§ PROBLEM REQUIREMENTS:
The answer must consist of every line in the data that contains "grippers".

-- MATERIAL FOR THIS EXERCISE follows --

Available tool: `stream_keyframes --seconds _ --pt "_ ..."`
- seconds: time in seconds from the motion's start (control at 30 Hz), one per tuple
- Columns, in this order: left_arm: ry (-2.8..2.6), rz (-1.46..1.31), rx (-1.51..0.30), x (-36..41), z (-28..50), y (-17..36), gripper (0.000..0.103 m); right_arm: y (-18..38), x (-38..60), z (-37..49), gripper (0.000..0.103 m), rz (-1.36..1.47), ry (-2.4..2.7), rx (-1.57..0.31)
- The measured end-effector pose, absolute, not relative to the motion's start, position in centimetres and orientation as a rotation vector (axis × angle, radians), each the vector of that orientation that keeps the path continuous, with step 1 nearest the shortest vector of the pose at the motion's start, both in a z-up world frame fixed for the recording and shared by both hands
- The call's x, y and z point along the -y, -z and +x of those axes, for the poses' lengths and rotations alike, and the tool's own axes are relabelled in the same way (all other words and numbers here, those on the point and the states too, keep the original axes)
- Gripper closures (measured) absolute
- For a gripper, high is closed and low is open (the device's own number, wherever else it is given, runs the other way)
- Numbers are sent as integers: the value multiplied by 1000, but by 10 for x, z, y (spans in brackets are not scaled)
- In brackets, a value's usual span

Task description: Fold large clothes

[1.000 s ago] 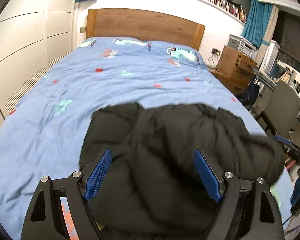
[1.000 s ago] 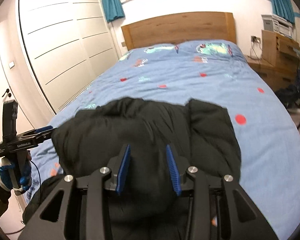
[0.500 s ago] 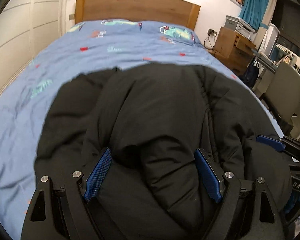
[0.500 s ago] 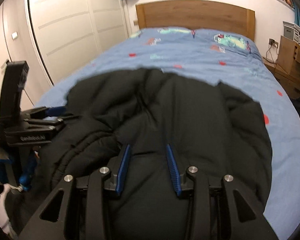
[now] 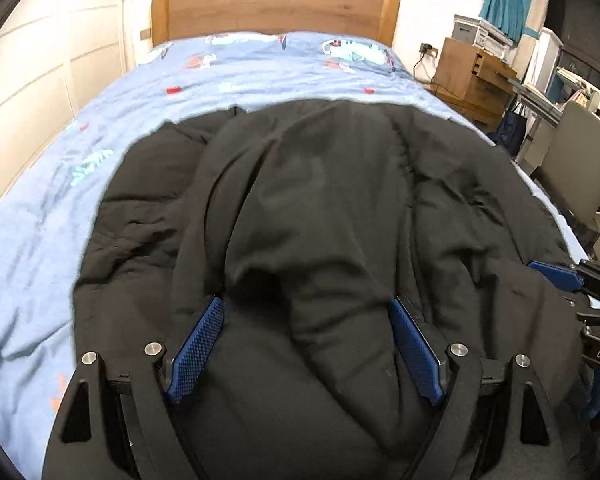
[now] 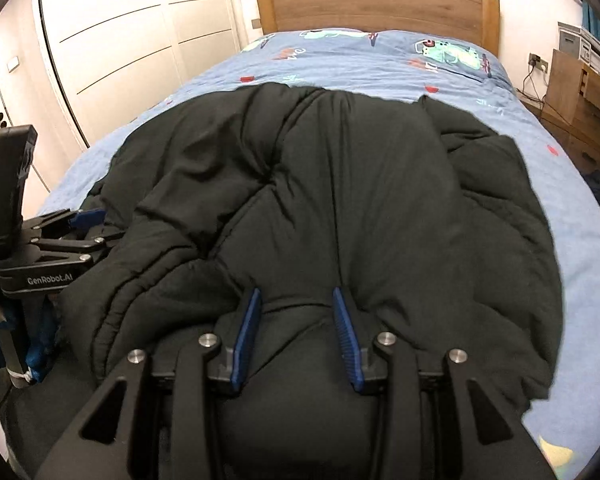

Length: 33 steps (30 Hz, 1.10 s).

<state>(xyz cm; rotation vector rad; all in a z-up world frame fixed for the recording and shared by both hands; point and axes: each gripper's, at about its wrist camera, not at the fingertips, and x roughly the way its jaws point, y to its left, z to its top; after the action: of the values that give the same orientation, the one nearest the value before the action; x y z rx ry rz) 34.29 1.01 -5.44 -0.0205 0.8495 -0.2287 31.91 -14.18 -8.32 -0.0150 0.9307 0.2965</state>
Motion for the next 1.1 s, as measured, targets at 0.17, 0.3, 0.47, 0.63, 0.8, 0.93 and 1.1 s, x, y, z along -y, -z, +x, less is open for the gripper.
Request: stream_keyframes --seconds 0.17,0.3,0.47,0.63,0.8,0.93,1.1 --pt "250 -20 -826 -6 317 47 19 63 138 288 66 -50 -321 -903" --pt "217 12 -851 2 320 61 19 75 140 283 65 -38 -312 -935" --pt "181 71 -847 16 321 73 17 97 144 292 64 -13 -299 -961" --pt "150 94 -841 21 318 73 16 105 144 297 63 18 -278 -975" --pt "124 120 -826 24 307 62 16 95 141 294 63 13 -245 -988" --pt "114 133 -810 22 296 50 16 82 140 286 63 9 -229 -989" --pt "113 143 -790 18 283 34 16 67 143 266 61 20 -214 -985"
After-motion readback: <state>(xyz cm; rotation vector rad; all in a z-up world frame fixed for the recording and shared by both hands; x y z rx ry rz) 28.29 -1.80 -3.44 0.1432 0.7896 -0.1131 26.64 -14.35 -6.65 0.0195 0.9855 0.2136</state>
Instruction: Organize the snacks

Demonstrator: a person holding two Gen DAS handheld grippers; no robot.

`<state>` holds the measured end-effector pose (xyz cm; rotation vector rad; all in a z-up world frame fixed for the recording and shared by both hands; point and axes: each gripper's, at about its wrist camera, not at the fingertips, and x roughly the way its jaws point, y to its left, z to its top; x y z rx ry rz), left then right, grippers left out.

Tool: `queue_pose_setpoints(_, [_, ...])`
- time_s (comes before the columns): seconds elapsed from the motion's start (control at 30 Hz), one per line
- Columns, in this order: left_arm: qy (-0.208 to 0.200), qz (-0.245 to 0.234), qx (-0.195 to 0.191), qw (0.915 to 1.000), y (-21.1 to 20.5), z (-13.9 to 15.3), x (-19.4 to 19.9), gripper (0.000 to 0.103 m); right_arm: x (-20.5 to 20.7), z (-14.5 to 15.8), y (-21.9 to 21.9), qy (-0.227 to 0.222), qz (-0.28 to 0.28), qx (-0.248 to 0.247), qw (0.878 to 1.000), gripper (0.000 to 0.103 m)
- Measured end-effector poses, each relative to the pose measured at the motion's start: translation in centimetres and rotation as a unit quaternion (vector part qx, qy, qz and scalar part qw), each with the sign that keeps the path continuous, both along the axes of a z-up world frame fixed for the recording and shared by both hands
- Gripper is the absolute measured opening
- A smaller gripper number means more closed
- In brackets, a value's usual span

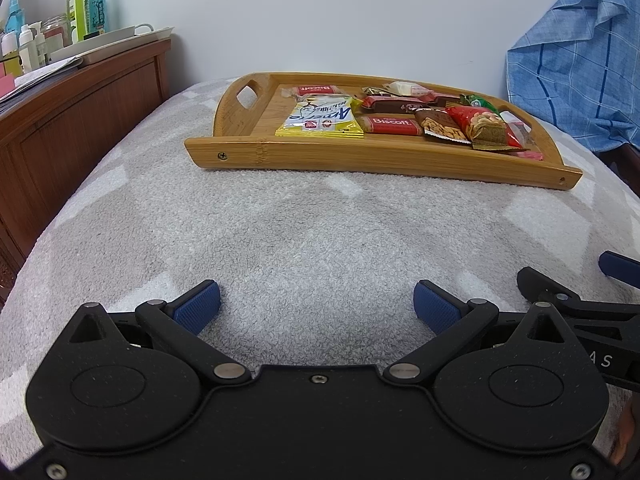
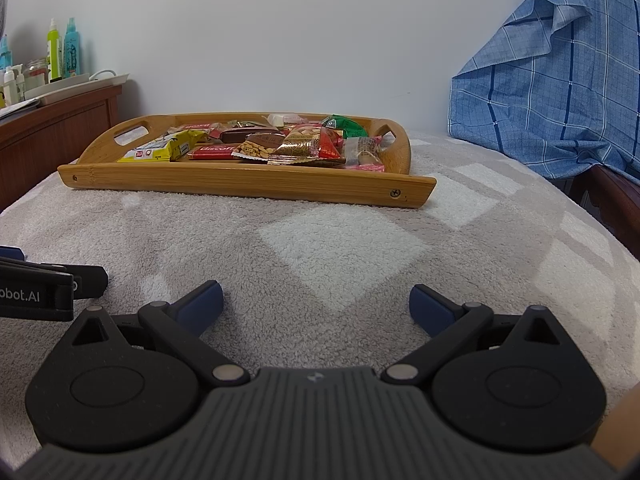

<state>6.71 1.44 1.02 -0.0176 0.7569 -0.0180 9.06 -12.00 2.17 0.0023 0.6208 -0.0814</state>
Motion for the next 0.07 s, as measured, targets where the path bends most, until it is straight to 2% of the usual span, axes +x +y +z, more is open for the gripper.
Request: queue_pose_setpoints(0.07, [0.0, 0.0, 0.0, 1.0, 0.01, -0.01, -0.01, 0.103, 0.04, 0.0, -0.01, -0.001, 0.0, 0.0, 1.0, 0.103])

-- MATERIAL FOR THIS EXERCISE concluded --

§ EXERCISE RESPONSE:
Demonstrator: a person holding two Gen DAS handheld grippers; no robot.
`<state>` holds the measured end-effector pose (xyz cm; rotation vector rad; all in a z-up world frame fixed for the recording and shared by both hands; point and axes: each gripper's, at about its wrist camera, not at the fingertips, and x roughly the way its jaws point, y to its left, z to its top; x y z rx ry rz), left then right, grippers left out.

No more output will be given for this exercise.